» **Work instructions**: Please repeat the records exactly from their first line, finishing at the line containing "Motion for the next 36" and including it.

• • • •

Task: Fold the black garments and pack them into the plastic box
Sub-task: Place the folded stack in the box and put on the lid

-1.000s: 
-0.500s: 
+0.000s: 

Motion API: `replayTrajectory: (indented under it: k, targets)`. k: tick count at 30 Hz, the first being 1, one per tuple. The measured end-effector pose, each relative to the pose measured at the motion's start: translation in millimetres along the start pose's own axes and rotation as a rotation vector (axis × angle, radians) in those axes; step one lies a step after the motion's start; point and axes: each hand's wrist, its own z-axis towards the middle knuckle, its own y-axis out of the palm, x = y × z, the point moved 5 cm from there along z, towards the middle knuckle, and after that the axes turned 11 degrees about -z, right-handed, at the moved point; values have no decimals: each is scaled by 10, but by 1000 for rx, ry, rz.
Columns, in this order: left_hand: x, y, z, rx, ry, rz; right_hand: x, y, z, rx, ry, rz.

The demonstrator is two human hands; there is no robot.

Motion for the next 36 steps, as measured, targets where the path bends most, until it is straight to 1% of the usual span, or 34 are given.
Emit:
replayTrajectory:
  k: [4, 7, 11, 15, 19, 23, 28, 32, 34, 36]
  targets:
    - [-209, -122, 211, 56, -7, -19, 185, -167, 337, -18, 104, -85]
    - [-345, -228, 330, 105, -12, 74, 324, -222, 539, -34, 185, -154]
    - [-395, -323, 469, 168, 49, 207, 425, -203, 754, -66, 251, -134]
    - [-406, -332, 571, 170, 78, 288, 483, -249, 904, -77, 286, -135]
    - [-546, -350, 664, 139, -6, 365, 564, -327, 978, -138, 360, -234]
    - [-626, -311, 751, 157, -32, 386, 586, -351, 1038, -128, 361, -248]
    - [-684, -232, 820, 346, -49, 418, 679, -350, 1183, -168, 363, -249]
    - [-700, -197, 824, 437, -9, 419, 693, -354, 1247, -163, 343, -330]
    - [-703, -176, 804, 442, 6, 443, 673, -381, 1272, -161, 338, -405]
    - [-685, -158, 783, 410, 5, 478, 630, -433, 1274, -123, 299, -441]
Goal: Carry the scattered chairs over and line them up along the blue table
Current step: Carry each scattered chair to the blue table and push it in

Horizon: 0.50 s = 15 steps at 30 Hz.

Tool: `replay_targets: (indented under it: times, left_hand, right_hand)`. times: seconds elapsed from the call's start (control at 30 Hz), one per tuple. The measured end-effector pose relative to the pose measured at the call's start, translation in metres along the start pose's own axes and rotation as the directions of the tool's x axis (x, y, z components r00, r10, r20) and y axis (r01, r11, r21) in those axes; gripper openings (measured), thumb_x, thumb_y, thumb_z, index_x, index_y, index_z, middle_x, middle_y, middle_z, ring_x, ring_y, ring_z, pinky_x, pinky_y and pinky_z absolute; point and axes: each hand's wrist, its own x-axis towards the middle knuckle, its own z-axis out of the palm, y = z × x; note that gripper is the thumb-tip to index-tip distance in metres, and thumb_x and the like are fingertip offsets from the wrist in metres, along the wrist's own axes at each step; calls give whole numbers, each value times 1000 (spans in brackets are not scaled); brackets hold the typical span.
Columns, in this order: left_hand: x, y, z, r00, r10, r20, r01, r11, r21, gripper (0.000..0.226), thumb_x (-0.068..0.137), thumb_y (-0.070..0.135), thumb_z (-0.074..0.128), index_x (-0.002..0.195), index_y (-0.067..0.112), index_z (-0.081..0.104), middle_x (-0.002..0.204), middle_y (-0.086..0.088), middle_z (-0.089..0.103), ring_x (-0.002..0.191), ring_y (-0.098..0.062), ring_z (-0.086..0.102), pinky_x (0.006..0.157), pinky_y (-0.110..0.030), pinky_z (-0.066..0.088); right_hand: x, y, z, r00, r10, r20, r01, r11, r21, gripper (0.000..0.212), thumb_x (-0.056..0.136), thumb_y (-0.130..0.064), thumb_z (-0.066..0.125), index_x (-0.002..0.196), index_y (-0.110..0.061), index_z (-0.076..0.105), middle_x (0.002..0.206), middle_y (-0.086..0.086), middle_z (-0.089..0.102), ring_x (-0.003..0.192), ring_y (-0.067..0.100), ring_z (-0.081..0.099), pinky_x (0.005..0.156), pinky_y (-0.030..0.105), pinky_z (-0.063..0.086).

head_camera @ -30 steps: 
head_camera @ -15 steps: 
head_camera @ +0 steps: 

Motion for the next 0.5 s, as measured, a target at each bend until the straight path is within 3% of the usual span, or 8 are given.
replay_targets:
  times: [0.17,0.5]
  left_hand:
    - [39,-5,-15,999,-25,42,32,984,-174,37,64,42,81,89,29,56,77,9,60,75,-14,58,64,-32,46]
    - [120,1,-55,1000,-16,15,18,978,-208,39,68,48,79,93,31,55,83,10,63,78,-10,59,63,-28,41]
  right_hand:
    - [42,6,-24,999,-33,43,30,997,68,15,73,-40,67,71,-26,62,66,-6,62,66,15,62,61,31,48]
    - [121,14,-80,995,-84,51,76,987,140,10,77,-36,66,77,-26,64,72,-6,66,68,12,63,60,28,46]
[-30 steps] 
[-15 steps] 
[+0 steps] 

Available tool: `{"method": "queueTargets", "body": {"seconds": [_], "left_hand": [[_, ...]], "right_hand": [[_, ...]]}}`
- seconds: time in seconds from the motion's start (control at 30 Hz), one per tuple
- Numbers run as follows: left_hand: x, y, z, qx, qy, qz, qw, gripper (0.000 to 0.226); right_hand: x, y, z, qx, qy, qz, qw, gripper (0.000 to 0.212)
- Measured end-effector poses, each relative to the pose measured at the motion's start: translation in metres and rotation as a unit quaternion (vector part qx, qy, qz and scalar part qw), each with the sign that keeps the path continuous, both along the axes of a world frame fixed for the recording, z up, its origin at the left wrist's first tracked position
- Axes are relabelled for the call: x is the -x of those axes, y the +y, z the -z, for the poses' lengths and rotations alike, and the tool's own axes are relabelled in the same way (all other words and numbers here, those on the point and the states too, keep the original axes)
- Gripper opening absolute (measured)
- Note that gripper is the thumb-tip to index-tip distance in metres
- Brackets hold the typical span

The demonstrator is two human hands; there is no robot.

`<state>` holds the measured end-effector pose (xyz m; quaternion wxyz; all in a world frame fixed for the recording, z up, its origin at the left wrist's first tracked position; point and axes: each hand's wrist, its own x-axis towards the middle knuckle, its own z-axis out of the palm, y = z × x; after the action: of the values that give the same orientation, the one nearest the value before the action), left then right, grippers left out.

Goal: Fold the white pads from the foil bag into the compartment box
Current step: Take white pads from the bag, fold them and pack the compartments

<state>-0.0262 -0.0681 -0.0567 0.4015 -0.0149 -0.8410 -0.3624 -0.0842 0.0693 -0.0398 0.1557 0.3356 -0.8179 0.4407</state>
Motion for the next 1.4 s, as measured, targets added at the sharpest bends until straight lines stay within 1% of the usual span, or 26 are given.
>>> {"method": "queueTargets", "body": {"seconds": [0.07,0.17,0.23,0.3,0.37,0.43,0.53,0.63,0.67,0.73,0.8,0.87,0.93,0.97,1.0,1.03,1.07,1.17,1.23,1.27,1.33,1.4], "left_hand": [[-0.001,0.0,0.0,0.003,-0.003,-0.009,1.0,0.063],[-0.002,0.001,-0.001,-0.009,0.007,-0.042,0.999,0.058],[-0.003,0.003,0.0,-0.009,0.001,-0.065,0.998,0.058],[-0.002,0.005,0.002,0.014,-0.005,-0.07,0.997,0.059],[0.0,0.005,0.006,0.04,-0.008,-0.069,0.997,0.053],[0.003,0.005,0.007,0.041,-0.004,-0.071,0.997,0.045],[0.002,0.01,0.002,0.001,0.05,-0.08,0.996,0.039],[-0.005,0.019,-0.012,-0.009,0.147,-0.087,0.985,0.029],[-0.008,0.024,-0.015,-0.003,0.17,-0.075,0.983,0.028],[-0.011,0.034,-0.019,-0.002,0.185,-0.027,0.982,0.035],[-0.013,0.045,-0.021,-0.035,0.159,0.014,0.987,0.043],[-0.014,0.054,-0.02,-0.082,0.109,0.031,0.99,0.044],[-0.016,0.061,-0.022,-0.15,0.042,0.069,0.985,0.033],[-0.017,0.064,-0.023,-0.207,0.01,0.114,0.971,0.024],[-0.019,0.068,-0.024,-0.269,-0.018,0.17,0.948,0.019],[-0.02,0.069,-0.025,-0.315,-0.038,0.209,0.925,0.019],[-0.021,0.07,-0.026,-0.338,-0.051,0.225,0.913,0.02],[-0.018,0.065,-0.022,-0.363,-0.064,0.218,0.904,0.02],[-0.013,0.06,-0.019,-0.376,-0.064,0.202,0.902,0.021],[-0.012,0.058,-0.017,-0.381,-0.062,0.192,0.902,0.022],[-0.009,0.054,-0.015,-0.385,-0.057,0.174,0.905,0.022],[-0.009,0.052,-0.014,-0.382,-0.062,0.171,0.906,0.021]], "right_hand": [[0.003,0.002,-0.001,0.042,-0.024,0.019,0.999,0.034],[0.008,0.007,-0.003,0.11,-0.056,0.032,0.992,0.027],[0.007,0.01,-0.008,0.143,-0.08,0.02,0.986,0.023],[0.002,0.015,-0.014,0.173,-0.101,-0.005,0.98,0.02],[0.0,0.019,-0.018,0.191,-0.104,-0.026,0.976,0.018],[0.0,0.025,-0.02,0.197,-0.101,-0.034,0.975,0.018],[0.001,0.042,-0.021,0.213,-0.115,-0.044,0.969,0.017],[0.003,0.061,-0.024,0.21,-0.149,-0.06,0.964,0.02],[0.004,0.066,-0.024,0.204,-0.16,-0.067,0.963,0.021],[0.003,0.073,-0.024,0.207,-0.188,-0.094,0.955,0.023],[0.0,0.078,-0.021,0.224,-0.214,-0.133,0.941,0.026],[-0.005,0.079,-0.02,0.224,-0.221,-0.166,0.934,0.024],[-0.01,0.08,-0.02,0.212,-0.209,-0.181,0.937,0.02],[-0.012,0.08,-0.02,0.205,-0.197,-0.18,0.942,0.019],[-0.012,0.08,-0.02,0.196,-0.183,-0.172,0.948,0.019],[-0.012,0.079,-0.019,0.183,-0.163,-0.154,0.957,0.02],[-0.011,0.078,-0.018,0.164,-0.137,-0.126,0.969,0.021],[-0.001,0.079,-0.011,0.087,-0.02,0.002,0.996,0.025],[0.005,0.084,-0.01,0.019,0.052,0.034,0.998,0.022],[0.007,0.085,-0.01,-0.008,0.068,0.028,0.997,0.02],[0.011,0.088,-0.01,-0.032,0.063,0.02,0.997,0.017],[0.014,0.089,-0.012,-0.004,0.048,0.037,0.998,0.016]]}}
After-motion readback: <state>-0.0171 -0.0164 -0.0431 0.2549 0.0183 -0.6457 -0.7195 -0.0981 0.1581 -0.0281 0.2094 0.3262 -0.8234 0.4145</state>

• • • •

» **Solution to this task**:
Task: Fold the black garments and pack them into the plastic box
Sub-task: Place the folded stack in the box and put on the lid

-1.000s: 
-0.500s: 
+0.000s: 

Motion API: `replayTrajectory: (indented under it: k, targets)`. k: tick count at 30 Hz, the first being 1, one per tuple. The measured end-effector pose, each relative to the pose measured at the motion's start: translation in millimetres along the start pose's own axes and rotation as a rotation vector (axis × angle, radians) in those axes; step one lies a step after the motion's start; point and axes: each hand's wrist, its own z-axis towards the middle knuckle, its own y-axis out of the palm, x = y × z, the point moved 5 cm from there along z, towards the middle knuckle, and after that the axes turned 11 degrees about -z, right-handed, at the moved point; values have no decimals: each is scaled by 10, but by 1000 for rx, ry, rz.
Columns, in this order: left_hand: x, y, z, rx, ry, rz; right_hand: x, y, z, rx, ry, rz.

The demonstrator is two human hands; there is no robot.

Motion for the next 36 steps, as measured, targets where the path bends most, until it is straight to 1% of the usual span, or 34 are given.

With that, the exercise is finished.